■ Exercise instructions ■
Please copy out every line in the entries that includes the word "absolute".

■ Working data ■
[Start of Attachment]

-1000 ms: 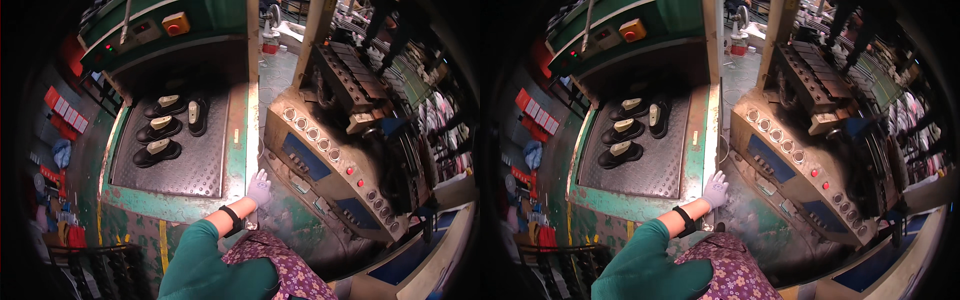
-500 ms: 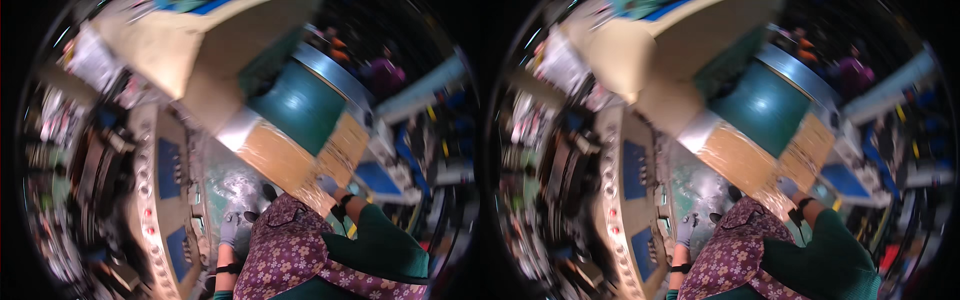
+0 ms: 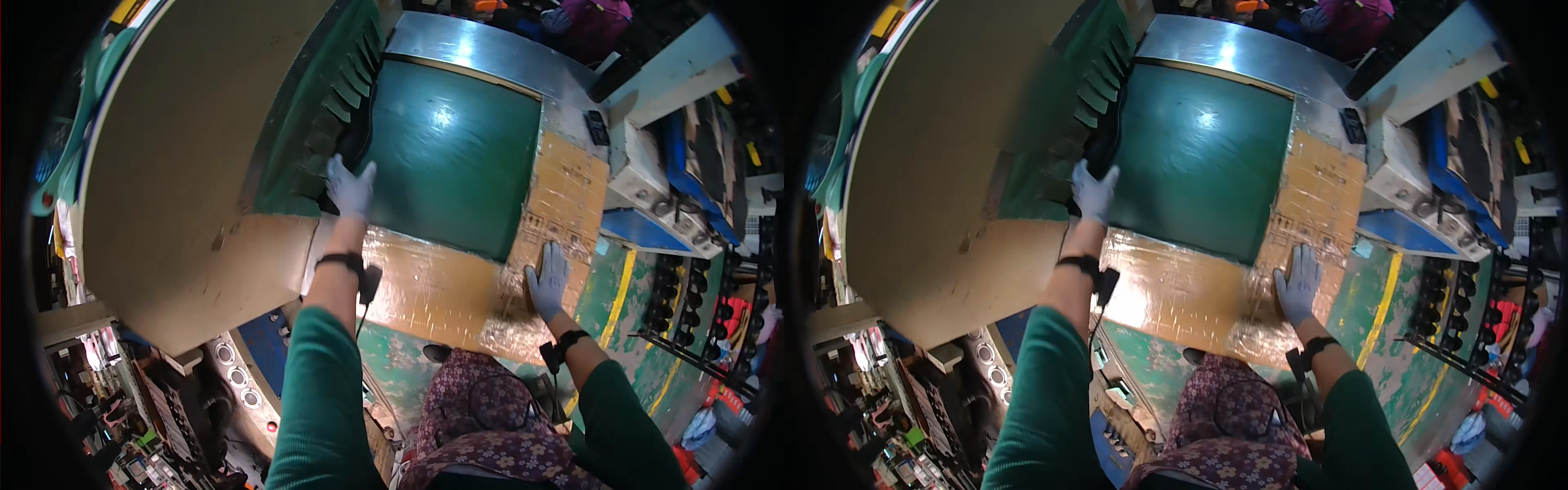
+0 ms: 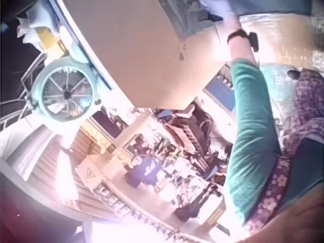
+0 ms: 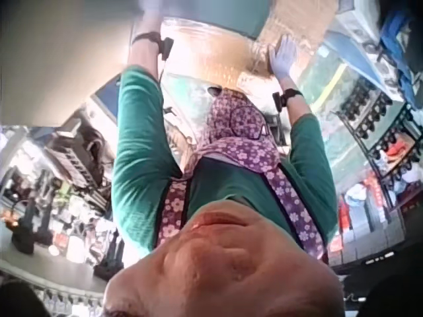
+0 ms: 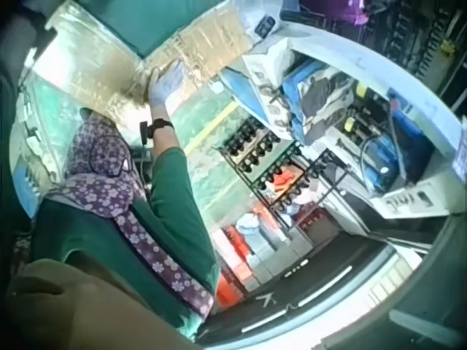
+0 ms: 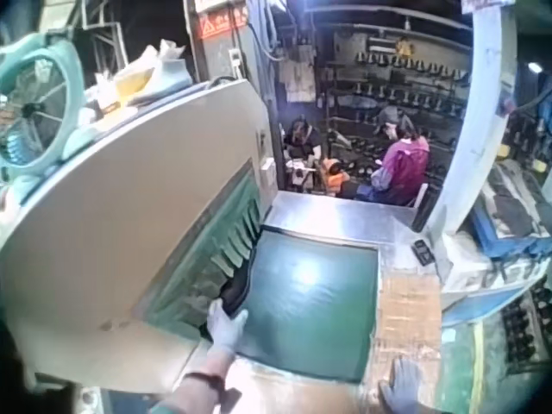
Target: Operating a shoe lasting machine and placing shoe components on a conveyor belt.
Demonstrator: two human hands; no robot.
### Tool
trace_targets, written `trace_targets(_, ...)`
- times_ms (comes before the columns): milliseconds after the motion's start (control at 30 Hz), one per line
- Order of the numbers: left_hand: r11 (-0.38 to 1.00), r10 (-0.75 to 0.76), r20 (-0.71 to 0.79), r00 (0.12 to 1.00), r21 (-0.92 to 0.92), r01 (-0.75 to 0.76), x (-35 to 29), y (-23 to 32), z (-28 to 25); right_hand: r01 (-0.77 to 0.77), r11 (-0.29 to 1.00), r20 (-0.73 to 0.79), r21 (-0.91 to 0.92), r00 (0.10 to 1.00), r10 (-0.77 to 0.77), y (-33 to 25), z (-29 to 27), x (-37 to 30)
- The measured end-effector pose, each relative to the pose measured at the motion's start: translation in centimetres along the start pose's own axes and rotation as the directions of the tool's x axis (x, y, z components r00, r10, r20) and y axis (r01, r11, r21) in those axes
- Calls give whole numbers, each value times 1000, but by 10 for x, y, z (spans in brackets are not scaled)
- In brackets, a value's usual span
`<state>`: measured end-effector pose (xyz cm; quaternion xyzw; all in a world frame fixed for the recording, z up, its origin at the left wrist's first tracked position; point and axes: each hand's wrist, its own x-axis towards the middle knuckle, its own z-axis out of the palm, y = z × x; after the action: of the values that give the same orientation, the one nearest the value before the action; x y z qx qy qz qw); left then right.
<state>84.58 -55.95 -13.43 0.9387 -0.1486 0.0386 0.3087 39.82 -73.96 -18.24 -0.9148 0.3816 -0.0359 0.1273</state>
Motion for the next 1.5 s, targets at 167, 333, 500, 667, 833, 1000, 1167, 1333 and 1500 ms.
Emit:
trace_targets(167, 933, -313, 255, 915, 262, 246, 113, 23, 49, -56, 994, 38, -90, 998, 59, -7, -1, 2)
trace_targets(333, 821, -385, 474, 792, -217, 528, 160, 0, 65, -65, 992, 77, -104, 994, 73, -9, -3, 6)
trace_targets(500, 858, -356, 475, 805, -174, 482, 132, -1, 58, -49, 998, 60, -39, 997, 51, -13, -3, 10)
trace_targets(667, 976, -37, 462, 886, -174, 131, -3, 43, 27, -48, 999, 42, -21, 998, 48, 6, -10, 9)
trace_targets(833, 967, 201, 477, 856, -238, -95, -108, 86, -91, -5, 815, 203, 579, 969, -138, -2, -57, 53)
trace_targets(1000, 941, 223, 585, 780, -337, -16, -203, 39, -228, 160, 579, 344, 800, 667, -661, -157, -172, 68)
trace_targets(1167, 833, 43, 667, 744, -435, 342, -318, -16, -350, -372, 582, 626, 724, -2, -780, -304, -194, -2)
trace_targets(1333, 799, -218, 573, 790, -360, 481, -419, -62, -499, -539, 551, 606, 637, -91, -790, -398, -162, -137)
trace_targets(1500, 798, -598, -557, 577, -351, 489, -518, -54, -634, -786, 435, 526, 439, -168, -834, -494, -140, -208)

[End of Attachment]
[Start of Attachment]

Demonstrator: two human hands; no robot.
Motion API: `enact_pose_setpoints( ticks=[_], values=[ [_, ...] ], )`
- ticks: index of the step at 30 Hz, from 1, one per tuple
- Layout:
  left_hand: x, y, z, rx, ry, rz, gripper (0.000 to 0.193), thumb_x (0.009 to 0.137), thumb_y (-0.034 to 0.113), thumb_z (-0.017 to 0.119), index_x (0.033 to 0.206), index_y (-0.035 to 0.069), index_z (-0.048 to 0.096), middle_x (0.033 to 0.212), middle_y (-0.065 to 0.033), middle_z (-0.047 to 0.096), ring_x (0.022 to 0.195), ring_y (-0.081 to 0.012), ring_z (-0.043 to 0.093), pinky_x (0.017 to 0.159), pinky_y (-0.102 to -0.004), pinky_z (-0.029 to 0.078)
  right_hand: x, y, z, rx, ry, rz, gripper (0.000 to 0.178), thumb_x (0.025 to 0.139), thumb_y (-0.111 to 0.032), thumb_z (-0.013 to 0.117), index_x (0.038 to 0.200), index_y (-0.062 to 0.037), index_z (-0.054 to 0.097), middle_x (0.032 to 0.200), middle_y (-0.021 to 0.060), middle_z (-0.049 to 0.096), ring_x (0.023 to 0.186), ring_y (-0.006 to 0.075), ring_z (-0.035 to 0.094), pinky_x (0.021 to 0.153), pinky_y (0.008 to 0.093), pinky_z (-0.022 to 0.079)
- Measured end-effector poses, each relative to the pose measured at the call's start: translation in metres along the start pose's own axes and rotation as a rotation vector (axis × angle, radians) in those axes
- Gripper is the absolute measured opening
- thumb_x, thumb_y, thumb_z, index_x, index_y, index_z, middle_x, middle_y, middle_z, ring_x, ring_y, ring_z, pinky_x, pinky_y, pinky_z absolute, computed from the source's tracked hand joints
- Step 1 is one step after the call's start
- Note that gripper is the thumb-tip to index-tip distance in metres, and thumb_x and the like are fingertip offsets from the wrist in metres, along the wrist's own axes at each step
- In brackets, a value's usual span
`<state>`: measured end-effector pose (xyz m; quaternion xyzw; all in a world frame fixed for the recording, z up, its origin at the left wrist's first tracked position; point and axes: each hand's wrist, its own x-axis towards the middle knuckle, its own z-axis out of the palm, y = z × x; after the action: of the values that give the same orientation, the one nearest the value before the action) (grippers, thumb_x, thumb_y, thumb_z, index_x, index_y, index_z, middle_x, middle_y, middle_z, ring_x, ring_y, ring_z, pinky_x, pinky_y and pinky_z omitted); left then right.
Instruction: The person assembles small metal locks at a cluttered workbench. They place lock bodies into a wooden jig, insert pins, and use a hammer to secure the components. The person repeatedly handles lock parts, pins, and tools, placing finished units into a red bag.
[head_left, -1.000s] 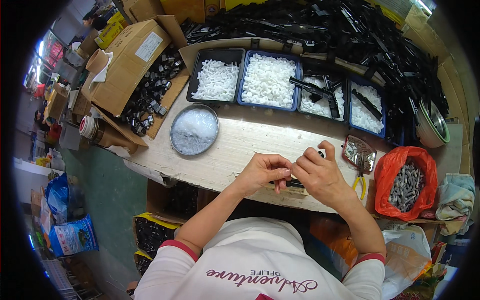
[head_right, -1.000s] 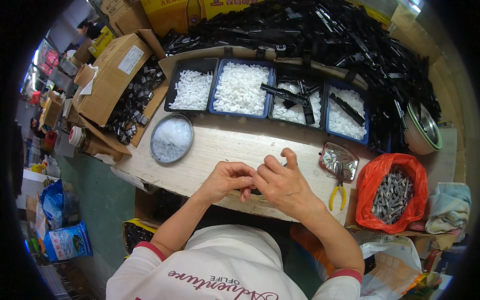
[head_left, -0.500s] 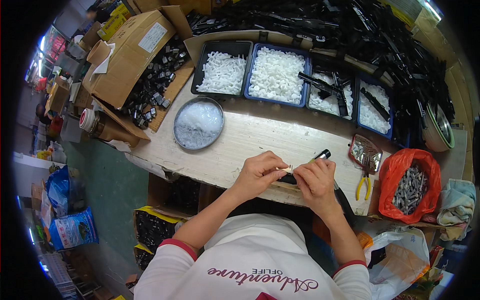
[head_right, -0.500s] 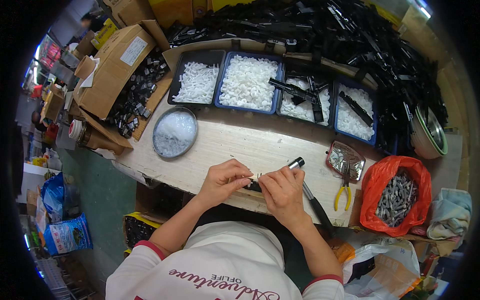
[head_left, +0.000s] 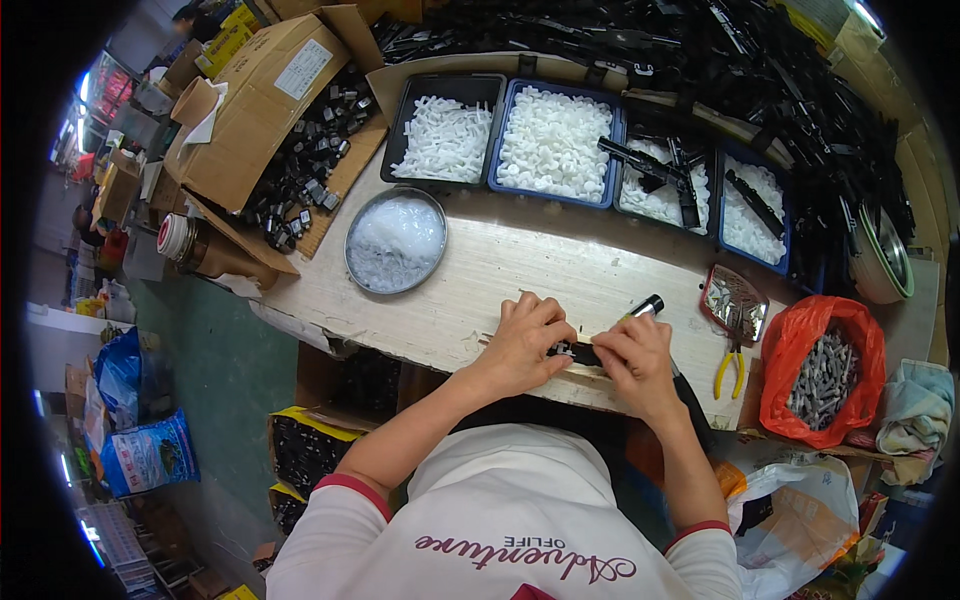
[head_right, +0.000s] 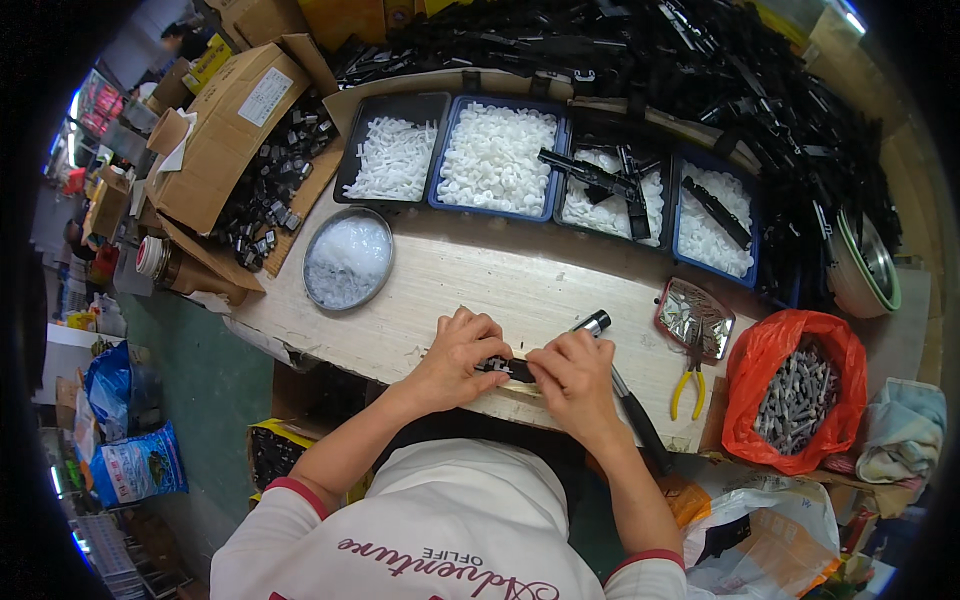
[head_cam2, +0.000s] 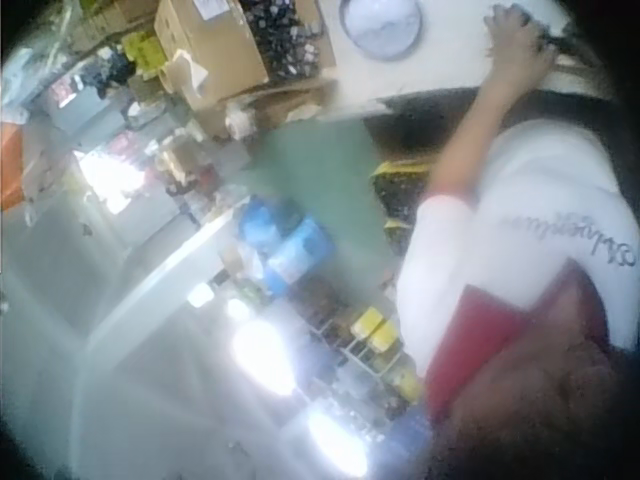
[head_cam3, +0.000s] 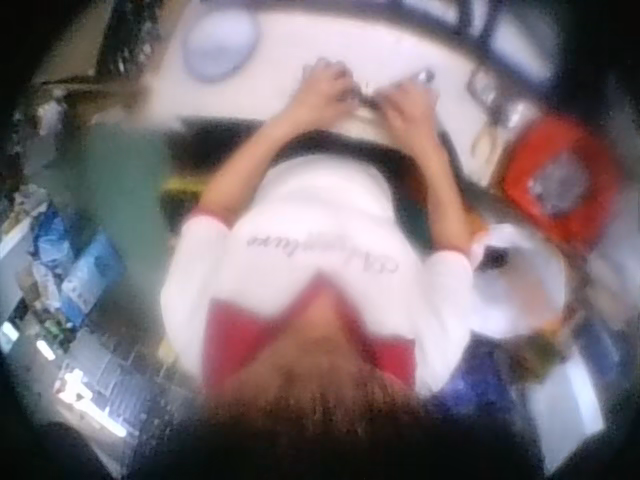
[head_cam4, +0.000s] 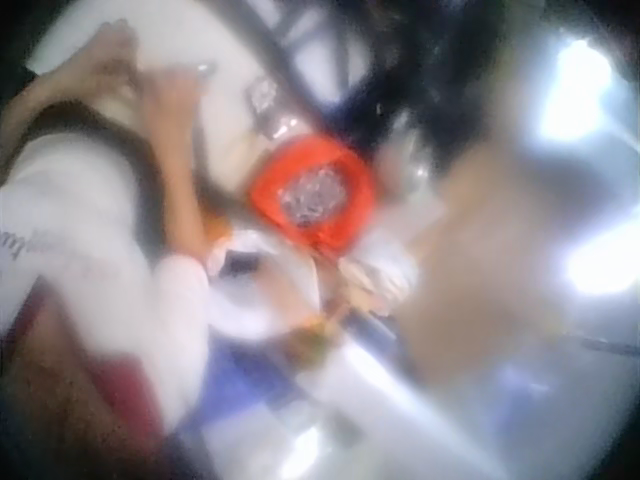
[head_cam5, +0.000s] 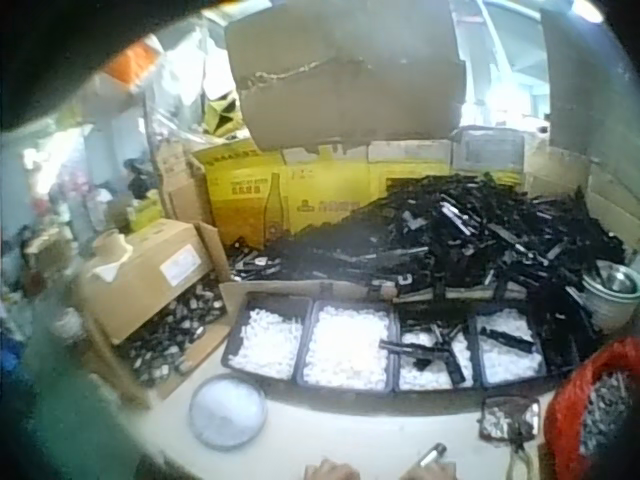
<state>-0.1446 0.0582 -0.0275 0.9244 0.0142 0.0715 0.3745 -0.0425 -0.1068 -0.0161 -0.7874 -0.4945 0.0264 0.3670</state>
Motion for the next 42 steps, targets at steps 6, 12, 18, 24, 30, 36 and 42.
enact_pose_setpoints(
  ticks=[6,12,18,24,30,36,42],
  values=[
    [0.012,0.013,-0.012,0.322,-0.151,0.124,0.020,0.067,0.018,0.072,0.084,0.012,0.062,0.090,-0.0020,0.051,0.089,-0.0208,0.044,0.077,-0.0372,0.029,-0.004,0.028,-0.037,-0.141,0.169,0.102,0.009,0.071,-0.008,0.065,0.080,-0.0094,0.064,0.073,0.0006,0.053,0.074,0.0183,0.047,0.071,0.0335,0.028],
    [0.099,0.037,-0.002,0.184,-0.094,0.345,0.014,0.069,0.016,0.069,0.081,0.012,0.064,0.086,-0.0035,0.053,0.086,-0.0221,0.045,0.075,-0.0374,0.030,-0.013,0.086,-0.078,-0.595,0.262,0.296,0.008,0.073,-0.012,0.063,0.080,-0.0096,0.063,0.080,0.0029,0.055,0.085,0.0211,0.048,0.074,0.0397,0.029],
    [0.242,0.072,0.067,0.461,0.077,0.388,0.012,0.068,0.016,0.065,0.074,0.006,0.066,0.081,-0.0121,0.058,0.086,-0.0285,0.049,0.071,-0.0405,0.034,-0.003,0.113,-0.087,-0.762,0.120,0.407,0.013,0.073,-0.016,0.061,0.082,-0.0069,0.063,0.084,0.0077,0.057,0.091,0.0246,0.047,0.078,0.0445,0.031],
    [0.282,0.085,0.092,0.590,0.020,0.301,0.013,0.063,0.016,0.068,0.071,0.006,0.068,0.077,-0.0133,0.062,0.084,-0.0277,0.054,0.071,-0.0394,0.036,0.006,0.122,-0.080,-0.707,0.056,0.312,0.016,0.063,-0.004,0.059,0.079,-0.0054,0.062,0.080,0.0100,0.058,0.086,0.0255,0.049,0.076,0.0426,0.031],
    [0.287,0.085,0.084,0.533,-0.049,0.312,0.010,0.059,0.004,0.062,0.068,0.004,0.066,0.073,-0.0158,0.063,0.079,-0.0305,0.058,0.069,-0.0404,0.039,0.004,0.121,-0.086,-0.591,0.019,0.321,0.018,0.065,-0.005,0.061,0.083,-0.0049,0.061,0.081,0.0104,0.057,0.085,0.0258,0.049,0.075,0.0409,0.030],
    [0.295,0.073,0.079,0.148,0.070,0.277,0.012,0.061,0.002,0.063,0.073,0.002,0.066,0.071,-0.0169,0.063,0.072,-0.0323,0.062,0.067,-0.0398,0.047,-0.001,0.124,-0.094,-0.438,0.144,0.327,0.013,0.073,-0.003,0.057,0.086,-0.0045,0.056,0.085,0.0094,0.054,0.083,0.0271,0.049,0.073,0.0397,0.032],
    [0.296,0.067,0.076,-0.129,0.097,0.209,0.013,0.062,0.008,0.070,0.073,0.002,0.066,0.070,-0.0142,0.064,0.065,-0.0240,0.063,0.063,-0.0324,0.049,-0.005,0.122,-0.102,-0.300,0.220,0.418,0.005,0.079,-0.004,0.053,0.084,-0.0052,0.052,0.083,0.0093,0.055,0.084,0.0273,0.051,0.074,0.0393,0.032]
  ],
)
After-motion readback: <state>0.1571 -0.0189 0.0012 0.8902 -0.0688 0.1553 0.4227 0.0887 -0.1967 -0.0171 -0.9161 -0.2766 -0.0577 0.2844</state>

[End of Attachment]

■ Answer to the problem ■
- Gripper is the absolute measured opening
- thumb_x, thumb_y, thumb_z, index_x, index_y, index_z, middle_x, middle_y, middle_z, ring_x, ring_y, ring_z, pinky_x, pinky_y, pinky_z absolute, computed from the source's tracked hand joints

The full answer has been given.